======== Source information
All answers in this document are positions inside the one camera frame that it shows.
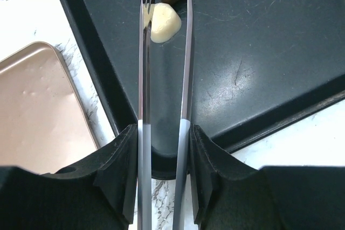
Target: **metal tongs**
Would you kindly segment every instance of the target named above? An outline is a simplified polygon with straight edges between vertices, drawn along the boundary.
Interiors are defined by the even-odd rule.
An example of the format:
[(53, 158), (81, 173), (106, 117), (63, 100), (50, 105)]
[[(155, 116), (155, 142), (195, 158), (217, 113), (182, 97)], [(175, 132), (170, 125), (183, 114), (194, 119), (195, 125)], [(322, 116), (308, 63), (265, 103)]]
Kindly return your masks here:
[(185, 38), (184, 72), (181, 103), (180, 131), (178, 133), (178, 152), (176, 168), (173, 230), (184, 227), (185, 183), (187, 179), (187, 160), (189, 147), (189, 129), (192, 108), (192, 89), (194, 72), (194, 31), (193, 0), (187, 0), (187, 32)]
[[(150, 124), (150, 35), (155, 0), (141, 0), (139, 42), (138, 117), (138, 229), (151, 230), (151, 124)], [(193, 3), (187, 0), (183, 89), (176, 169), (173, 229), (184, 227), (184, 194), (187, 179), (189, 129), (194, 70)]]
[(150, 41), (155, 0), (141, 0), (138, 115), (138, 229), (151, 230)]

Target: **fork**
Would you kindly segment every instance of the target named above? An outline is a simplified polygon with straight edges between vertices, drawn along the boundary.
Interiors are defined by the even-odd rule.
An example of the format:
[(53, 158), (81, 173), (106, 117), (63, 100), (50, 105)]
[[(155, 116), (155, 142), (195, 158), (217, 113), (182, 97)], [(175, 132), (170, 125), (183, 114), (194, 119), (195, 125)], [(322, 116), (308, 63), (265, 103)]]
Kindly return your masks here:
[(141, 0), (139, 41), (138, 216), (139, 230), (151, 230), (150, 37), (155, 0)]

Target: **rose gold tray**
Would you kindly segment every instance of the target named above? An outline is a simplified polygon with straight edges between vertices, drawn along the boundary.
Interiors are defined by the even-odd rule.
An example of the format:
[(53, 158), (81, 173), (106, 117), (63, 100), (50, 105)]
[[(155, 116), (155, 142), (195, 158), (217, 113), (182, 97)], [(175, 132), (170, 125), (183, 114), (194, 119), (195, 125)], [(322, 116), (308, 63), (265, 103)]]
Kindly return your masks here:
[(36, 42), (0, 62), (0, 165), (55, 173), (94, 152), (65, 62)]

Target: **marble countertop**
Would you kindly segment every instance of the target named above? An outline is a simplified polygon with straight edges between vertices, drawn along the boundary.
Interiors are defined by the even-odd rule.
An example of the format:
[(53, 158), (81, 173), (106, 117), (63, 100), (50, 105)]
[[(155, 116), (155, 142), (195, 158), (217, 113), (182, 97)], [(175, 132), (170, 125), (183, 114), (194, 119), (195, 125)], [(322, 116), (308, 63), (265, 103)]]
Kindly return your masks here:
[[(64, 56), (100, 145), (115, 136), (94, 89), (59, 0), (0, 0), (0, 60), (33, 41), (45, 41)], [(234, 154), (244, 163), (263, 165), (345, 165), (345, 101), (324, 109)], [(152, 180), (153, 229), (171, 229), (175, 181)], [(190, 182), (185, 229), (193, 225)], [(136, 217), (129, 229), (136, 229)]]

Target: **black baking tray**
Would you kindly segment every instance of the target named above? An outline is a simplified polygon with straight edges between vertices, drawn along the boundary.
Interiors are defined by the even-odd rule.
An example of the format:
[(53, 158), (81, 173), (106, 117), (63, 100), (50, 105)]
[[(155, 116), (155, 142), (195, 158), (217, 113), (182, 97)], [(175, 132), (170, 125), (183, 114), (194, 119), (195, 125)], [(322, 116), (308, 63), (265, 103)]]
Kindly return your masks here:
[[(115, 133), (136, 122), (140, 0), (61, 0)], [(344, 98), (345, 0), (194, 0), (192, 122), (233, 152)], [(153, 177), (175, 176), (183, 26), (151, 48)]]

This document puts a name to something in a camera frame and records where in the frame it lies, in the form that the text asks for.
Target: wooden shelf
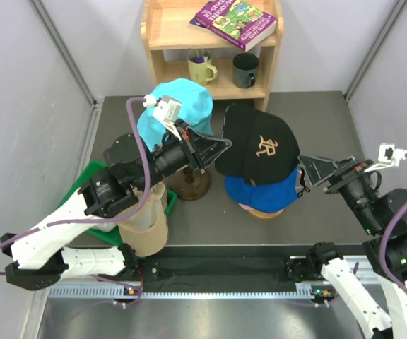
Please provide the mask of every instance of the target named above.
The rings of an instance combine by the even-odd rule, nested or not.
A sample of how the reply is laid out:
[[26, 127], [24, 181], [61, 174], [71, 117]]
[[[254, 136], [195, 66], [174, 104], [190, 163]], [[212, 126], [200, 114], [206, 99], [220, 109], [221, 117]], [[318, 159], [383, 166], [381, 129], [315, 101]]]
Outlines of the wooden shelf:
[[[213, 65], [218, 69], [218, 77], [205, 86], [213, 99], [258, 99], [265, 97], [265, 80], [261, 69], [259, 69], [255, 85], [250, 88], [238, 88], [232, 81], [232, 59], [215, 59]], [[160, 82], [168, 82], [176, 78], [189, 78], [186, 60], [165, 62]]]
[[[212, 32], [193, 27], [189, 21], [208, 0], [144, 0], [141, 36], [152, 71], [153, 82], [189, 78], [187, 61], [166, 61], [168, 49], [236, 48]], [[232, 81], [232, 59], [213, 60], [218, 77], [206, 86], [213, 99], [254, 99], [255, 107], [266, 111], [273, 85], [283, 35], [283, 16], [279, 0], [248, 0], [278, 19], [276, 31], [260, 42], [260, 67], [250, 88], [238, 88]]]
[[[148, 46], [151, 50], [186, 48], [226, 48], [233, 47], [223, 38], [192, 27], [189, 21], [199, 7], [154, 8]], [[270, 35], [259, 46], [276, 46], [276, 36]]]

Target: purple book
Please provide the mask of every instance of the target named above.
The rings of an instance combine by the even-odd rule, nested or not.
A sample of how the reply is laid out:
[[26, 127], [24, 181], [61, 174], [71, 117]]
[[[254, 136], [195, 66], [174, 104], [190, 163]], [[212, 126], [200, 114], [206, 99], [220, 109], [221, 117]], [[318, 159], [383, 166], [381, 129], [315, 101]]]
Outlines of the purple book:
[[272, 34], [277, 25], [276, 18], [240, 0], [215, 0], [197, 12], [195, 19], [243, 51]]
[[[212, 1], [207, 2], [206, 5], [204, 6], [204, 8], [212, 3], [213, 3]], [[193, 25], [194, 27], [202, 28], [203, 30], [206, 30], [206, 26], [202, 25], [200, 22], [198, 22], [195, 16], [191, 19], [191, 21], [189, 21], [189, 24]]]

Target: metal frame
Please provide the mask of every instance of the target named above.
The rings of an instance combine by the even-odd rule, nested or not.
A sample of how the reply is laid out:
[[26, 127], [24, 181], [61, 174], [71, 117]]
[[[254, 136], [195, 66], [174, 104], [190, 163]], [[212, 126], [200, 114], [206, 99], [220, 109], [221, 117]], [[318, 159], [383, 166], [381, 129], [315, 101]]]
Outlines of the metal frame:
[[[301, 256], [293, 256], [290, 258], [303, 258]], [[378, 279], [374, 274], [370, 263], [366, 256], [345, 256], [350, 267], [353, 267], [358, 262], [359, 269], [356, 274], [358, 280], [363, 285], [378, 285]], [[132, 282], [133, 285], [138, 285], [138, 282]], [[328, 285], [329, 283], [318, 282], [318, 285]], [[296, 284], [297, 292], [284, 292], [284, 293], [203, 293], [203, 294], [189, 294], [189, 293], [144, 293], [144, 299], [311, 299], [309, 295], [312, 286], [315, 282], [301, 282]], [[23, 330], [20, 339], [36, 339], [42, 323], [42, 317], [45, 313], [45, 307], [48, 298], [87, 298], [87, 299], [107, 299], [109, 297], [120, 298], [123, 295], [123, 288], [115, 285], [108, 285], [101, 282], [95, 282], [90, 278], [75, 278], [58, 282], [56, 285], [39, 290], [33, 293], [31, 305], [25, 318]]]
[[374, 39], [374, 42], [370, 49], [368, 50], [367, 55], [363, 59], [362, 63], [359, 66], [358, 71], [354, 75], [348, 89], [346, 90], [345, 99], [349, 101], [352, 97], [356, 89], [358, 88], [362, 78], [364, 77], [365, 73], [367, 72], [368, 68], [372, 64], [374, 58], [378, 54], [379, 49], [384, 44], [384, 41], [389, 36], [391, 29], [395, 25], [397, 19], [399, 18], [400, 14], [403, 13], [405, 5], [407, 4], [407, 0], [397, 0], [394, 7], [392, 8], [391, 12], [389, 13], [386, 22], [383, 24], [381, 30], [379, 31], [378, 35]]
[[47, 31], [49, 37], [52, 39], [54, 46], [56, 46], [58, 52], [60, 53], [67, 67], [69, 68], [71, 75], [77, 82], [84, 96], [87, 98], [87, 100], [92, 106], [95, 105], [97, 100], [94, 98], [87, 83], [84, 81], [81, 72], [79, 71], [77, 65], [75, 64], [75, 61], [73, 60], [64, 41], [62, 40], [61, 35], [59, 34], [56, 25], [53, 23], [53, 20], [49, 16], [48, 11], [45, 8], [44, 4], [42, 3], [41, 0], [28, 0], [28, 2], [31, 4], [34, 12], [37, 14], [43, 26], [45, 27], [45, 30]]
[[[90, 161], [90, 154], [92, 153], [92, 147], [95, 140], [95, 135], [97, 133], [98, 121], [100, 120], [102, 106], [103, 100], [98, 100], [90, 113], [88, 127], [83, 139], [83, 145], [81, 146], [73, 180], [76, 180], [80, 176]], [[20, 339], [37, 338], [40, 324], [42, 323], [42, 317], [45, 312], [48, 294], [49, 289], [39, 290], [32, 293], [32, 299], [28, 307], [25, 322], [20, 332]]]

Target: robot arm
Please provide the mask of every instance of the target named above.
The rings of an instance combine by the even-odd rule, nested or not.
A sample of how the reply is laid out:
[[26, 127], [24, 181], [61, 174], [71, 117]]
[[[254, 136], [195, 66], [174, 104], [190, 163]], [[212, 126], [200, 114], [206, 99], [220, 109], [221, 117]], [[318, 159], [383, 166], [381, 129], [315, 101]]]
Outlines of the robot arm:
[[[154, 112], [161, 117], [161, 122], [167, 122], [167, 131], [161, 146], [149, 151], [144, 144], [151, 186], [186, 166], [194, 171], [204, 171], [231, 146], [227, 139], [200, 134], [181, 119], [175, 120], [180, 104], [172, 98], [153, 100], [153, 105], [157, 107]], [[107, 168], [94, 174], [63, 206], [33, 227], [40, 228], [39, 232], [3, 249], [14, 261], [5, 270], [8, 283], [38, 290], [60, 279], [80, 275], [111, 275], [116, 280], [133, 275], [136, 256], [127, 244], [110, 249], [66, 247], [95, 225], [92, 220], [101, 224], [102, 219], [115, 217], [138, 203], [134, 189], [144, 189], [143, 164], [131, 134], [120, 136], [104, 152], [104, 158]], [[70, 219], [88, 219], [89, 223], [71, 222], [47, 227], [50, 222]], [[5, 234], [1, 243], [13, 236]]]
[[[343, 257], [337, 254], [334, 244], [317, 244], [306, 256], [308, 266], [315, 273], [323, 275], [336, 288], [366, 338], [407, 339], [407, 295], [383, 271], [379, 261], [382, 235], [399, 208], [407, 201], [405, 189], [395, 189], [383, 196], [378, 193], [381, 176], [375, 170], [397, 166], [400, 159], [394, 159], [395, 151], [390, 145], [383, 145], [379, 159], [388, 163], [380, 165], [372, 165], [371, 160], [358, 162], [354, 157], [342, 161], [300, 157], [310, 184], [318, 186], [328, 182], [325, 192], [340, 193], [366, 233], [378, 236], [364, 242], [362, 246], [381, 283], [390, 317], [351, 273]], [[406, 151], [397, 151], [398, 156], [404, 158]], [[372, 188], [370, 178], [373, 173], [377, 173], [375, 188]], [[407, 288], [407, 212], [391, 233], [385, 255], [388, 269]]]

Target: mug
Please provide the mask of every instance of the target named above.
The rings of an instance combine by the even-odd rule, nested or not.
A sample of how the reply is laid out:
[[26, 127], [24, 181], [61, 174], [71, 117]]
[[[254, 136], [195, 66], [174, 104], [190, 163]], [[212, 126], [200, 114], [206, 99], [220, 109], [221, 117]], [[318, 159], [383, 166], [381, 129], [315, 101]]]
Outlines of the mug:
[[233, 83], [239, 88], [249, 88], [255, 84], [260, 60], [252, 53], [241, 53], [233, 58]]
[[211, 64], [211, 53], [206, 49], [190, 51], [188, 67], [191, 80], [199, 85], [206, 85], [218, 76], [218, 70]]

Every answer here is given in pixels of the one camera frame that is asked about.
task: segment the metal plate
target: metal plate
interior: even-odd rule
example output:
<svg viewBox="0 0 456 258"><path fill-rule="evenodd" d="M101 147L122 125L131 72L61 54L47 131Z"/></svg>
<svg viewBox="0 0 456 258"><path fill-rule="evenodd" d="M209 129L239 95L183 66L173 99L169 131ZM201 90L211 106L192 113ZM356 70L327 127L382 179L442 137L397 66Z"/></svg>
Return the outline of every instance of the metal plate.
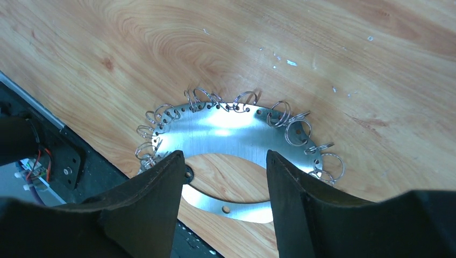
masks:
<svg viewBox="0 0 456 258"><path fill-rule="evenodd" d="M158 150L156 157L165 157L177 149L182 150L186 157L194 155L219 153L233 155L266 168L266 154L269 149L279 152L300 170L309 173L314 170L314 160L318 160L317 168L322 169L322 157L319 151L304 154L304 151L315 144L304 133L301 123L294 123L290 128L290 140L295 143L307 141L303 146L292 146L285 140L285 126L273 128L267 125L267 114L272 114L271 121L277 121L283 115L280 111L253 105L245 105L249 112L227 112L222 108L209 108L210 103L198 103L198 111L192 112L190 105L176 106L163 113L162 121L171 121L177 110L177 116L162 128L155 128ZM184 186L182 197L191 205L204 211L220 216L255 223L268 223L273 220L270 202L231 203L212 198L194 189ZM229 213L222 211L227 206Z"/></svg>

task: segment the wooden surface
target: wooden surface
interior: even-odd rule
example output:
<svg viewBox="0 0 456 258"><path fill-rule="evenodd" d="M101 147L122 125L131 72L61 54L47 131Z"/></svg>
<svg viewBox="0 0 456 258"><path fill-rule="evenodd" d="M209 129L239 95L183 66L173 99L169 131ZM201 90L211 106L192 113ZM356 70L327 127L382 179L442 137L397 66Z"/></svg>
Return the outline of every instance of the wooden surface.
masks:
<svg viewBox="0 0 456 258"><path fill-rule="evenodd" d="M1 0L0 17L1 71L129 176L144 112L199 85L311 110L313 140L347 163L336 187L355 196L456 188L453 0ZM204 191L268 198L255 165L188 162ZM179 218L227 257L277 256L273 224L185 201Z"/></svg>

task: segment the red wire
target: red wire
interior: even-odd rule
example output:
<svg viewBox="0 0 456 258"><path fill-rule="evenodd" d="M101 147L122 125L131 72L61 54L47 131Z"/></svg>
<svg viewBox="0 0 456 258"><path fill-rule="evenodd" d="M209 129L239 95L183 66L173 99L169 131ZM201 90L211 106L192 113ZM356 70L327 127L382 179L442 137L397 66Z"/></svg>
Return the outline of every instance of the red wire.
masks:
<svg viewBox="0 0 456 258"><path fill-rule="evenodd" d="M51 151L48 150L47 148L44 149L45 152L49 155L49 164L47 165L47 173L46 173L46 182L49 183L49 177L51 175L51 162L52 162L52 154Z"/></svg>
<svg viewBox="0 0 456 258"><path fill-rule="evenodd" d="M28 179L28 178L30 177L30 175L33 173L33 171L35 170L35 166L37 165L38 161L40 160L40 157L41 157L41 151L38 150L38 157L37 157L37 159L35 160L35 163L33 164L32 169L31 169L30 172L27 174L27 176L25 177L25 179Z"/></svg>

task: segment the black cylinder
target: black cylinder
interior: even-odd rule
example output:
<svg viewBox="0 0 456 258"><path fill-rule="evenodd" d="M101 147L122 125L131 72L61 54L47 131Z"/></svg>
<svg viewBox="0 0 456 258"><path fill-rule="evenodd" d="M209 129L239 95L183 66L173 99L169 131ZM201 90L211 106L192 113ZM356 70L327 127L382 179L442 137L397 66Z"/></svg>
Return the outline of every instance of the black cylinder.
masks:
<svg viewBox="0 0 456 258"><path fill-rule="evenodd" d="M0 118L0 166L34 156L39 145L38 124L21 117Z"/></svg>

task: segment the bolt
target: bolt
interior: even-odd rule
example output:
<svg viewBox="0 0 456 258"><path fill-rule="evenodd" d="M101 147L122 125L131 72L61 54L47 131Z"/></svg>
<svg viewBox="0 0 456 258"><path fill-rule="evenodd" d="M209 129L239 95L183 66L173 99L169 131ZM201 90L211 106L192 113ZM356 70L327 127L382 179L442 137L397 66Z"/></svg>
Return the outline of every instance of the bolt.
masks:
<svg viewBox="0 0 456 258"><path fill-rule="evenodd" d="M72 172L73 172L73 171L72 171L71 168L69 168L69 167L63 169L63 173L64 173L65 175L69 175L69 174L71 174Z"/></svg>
================
= Description of the task =
The word to find is "surface". Copy every line of the data that holds it.

= Exercise response =
task: segment the wooden surface
target: wooden surface
Return the outline of every instance of the wooden surface.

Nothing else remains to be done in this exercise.